In addition to the classic difficulties relating to immunity, the enforcement of arbitral awards against certain States faces an additional obstacle following a ruling by the CJUE on November 11, 2021: the freezing of assets subject to sanctions.
Tunisian company Siba Plast carried out several attachments on various assets of the Libyan National Transitional Council (LNTC) on the basis of an arbitration award dated November 28, 2014, which had been enforced in France. These attachments included the Libyan Investment Authority’s (LIA) partnership rights in Compagnie des Exploitations Réunies (CER) and BIA bank’s claims for payment against companies CER and FCER.
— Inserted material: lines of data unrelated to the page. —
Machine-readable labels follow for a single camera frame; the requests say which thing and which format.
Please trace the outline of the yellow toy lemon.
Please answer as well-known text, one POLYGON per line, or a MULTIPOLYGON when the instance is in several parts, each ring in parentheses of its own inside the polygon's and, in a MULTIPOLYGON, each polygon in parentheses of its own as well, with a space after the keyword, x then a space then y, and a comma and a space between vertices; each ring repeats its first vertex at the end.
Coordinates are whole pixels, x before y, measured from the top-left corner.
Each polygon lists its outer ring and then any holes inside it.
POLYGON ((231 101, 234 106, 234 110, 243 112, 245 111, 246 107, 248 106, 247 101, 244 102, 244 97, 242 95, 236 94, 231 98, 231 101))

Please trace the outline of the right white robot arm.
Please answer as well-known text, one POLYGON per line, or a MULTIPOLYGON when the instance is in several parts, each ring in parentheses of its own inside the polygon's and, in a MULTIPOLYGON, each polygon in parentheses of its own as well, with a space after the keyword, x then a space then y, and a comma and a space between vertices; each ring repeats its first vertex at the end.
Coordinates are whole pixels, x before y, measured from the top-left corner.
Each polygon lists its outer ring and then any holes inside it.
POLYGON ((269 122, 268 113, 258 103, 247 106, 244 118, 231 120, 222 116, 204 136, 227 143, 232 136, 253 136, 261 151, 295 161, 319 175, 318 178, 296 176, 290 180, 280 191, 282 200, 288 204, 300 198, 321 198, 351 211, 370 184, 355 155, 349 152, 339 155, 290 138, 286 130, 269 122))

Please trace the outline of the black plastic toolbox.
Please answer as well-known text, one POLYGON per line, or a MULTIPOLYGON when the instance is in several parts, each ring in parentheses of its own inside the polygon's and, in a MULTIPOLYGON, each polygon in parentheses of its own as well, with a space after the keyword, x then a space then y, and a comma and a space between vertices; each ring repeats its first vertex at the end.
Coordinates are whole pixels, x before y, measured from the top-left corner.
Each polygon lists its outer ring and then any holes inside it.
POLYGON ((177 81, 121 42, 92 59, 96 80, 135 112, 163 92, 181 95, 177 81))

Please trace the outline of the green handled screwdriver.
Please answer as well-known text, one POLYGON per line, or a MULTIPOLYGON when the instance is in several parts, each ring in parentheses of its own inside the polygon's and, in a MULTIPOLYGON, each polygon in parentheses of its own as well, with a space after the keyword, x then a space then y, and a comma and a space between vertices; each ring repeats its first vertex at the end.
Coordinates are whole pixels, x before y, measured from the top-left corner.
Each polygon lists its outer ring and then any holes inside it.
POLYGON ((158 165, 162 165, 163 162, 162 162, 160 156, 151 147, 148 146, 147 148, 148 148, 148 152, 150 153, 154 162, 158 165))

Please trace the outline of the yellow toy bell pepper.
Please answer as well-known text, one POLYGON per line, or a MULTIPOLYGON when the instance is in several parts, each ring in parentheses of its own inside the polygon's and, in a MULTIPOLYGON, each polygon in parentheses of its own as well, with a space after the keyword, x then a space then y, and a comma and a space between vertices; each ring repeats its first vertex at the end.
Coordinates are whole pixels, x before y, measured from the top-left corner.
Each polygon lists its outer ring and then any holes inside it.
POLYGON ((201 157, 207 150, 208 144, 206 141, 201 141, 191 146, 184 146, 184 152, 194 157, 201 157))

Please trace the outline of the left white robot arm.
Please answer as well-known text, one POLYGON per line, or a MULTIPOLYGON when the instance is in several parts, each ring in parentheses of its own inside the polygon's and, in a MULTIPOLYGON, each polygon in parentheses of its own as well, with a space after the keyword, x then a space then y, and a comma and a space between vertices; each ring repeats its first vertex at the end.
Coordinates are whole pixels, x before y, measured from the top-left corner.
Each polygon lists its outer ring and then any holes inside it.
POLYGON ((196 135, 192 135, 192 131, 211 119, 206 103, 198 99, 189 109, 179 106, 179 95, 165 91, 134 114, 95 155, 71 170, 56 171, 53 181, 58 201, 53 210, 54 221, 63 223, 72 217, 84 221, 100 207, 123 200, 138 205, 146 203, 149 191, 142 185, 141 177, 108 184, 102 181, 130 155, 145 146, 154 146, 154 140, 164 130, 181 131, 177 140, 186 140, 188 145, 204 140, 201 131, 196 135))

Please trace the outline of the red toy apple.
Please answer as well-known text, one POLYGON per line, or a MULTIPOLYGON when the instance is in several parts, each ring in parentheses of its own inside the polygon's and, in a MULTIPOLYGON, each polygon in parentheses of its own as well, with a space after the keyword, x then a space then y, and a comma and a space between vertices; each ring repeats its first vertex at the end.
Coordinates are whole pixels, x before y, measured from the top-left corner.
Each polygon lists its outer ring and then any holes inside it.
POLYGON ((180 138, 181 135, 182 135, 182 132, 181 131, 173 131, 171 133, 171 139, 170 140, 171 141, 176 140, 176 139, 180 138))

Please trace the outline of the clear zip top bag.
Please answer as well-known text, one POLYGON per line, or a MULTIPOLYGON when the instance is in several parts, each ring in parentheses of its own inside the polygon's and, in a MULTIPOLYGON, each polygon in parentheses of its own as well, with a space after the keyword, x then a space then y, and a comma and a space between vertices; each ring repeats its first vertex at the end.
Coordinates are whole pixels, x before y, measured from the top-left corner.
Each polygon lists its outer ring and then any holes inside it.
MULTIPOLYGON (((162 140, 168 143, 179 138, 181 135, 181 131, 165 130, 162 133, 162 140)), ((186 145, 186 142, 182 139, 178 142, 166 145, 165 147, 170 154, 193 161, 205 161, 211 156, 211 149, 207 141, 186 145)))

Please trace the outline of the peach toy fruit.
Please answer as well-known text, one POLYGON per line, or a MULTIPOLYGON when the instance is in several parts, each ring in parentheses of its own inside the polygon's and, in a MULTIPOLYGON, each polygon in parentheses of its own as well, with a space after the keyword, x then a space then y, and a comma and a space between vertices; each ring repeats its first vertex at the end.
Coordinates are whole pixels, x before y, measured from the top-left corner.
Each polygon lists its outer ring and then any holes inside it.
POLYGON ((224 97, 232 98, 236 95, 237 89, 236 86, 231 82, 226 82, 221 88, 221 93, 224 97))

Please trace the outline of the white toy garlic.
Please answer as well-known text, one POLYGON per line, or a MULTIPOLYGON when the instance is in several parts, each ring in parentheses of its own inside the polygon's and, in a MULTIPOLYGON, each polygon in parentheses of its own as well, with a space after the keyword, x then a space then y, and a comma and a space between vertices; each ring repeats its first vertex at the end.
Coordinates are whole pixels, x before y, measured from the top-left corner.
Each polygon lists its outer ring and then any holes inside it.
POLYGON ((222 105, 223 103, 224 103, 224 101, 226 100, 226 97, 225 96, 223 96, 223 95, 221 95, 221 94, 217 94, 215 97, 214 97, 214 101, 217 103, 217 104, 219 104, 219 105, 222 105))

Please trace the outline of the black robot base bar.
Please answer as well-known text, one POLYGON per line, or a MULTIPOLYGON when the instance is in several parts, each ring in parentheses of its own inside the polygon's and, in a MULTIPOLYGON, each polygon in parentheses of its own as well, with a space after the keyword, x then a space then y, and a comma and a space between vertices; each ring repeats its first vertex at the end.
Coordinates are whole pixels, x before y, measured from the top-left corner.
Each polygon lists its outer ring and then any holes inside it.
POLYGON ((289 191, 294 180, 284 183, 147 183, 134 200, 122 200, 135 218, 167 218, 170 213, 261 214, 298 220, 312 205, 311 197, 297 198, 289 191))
CER and FCER applied for a release of the attachments and the enforcement judge of the Paris Court of First Instance rejected the application and confirmed the attachments.
CER and FCER appealed this judgment.
In a decision dated January 26, 2023, the Paris Court of Appeal reversed the December 17, 2021 judgment and ordered the release of the enforcement measures.
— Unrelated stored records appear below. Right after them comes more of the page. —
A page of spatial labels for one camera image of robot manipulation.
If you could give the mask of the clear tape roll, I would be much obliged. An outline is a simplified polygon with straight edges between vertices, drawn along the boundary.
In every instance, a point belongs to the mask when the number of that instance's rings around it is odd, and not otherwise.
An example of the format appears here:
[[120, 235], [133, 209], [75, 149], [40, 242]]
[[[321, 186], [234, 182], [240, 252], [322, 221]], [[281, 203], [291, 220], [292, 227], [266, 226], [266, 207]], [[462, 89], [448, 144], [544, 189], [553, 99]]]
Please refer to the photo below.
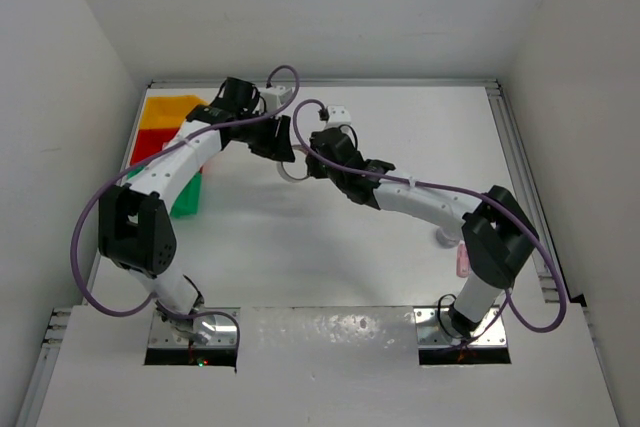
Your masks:
[[280, 177], [289, 183], [300, 183], [309, 178], [306, 165], [306, 151], [300, 145], [293, 146], [294, 161], [279, 162], [276, 170]]

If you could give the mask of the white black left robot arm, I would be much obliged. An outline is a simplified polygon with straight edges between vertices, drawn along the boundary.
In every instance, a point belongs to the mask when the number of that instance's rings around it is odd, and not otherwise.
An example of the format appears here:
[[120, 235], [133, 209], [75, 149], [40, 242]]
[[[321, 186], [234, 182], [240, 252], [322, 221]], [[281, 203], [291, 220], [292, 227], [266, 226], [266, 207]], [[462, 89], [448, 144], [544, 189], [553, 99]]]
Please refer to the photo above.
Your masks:
[[215, 317], [204, 313], [203, 295], [174, 262], [170, 211], [203, 165], [232, 141], [269, 160], [294, 161], [290, 119], [281, 113], [293, 98], [290, 87], [227, 78], [209, 104], [186, 115], [161, 156], [99, 199], [100, 254], [136, 278], [184, 337], [214, 326]]

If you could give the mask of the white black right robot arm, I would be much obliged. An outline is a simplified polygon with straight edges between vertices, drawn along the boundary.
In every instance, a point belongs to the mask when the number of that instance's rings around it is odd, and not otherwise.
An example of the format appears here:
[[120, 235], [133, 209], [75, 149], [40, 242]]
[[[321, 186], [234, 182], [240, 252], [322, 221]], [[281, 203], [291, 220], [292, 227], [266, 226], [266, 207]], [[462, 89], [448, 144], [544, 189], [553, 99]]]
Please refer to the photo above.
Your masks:
[[471, 208], [448, 192], [391, 181], [395, 166], [364, 158], [337, 127], [312, 133], [309, 144], [311, 177], [330, 179], [356, 204], [433, 224], [444, 243], [464, 244], [471, 274], [445, 314], [445, 328], [451, 337], [470, 338], [499, 294], [513, 287], [532, 254], [534, 245], [525, 233], [486, 201]]

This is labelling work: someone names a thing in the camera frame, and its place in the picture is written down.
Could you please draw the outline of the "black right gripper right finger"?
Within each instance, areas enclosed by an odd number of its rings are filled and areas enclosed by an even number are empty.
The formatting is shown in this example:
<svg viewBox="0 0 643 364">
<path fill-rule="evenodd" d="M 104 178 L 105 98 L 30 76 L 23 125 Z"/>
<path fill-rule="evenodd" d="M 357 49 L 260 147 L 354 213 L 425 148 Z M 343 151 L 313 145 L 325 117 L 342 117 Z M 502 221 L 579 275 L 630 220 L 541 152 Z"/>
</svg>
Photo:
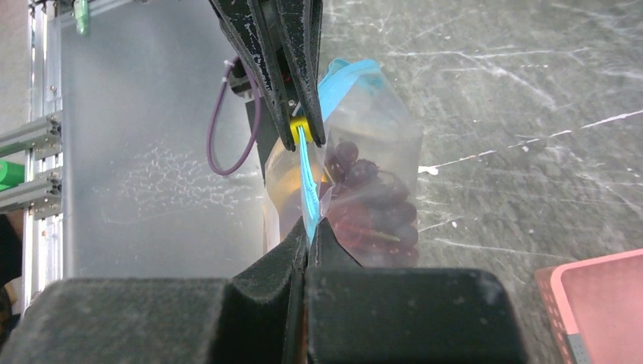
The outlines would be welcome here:
<svg viewBox="0 0 643 364">
<path fill-rule="evenodd" d="M 525 363 L 513 305 L 477 268 L 366 268 L 317 227 L 305 275 L 310 363 Z"/>
</svg>

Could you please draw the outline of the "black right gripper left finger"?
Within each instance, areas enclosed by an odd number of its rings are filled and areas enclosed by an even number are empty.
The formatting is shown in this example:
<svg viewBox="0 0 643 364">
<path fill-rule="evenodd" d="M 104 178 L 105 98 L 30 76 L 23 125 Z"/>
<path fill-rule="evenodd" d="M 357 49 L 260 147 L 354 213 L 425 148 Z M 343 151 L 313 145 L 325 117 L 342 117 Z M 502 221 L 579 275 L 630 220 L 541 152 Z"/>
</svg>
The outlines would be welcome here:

On immunity from execution, and the characterization of the companies subject to the execution measures as organs of the State, the Court of Appeal ruled that “[f]or execution measures to be put in place against a company that is considered an organ of the State, two conditions must be fulfilled: on the one hand, at a functional level, a real engagement in the form of a permanent power of direction and control, and, on the other hand, on the financial level, the indistinguishability of the State’s assets and the assets of the entity“.
On the first criterion, the Court noted that it is not disputed that Lafico, the sole shareholder of FCER, itself the sole shareholder of CER, is wholly owned by the LIA, created by the Libyan State in 1981 to “grow the funds allocated by the general people’s committee“. It is a public entity affiliated with the committee and its employees are public officials. In addition, the Court of Appeal previously identified the LIA and Lafico as organs of the state in a judgment dated September 5, 2019 (not reversed on this issue).
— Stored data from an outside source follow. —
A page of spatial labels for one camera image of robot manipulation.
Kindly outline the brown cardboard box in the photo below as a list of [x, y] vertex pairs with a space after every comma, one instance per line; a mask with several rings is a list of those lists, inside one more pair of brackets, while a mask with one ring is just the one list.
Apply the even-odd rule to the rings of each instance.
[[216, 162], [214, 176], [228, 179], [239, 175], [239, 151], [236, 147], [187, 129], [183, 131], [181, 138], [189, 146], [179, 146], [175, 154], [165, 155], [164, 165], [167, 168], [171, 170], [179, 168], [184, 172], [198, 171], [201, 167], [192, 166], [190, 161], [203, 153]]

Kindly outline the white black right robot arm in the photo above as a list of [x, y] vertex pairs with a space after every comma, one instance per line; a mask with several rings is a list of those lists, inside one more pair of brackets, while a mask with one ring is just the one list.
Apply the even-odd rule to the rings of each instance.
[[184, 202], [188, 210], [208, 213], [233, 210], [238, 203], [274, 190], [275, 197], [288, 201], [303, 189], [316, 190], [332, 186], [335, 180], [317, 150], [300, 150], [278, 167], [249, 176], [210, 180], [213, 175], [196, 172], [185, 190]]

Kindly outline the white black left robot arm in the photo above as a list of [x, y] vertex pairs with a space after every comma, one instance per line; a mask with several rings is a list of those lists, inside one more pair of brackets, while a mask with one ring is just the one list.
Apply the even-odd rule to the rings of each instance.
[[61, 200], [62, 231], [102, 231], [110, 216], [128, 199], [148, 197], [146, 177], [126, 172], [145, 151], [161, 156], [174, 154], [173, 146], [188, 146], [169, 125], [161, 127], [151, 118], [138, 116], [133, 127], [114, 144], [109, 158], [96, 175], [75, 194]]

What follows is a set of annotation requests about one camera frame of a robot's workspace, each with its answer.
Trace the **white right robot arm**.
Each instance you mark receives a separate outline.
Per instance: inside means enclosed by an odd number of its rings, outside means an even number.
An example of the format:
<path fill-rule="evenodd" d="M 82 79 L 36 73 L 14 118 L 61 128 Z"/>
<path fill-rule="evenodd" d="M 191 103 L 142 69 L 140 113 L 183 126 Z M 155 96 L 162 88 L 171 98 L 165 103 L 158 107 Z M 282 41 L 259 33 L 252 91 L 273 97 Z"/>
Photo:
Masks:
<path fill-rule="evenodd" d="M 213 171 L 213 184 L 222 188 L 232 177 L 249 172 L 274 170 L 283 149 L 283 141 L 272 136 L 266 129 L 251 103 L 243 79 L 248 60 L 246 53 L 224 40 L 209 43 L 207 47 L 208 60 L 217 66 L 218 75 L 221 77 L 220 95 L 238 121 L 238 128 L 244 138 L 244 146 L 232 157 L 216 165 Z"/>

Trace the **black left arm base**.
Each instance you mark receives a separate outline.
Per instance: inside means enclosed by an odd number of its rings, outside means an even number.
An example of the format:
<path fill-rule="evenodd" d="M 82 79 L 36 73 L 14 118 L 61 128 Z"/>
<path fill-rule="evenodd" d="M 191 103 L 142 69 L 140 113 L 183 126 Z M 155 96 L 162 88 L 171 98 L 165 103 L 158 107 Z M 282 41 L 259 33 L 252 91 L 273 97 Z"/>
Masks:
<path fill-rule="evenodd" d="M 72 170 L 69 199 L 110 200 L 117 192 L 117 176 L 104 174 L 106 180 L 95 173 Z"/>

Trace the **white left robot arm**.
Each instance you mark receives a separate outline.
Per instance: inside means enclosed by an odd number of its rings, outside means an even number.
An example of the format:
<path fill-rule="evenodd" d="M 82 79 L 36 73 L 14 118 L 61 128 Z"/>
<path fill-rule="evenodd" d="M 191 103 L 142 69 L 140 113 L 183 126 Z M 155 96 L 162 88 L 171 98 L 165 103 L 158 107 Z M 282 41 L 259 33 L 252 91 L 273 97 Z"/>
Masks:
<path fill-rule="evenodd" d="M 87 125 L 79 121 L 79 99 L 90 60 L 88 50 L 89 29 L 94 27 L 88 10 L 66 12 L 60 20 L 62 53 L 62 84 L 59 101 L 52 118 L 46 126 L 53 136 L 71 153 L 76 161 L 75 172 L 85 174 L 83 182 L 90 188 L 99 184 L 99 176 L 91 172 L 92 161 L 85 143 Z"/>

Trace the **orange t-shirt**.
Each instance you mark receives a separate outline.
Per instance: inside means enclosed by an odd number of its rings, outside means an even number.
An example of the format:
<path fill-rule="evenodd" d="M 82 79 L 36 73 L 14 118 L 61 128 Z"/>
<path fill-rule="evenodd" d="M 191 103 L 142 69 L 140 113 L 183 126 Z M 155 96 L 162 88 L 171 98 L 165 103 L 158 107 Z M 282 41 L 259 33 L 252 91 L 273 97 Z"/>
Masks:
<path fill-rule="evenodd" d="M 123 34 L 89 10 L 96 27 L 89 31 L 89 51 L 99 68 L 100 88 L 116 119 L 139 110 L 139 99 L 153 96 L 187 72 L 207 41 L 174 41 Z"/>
As regards the appellant companies, the Libyan Court of Auditors recommended that they be dissolved, on a finding that their existence was of no value, as these companies had no business other than the ownership of the building operated by Fnac in Paris.
The first criterion of permanent power of control is therefore met.
On the second criterion, the Court noted that:
- the building located in Paris is owned by CER, a wholly-owned subsidiary of FCER, which is itself directly owned by Lafico, a Libyan sovereign fund, which ultimately receives the rent in the form of dividends;
- BIA bank is held by the Libyan State and by the Algerian State;
- the companies in question are tax exempt;
- the fact that the Libyan State holds 100% of the share capital of the LIA, which in turn holds all of the capital of Lafico, which in turn holds the full capital of FCER, and so on up to CER, “constitutes additional proof of the intermingling of the assets of these different legal entities, even if their statutes are different“.
The second criterion relating to the indistinguishability of assets is therefore also met.
In addition to confirming the now classic case law on the definition of organs of the State that may be liable for the State’s debts, the judgment put forward the conditions under which enforcement measures may be taken against the assets of an entity under sanctions.
The Paris Court of Appeal noted that Article 5 of EU Regulation 2016/44 dated January 18, 2016 ordered a freeze on the assets of the Libyan state, that CER and FCER are “totally dependent” on the LIA, which is itself under sanction, and that the CJUE rightly ruled on November 11, 2021 “that a freezing mechanism prohibits any action on frozen funds without authorization from the competent national authority.”
In this case, the challenged enforcement measures were carried out on frozen assets without the authorization of the competent authority in France; the Paris Court of Appeal therefore ordered their release.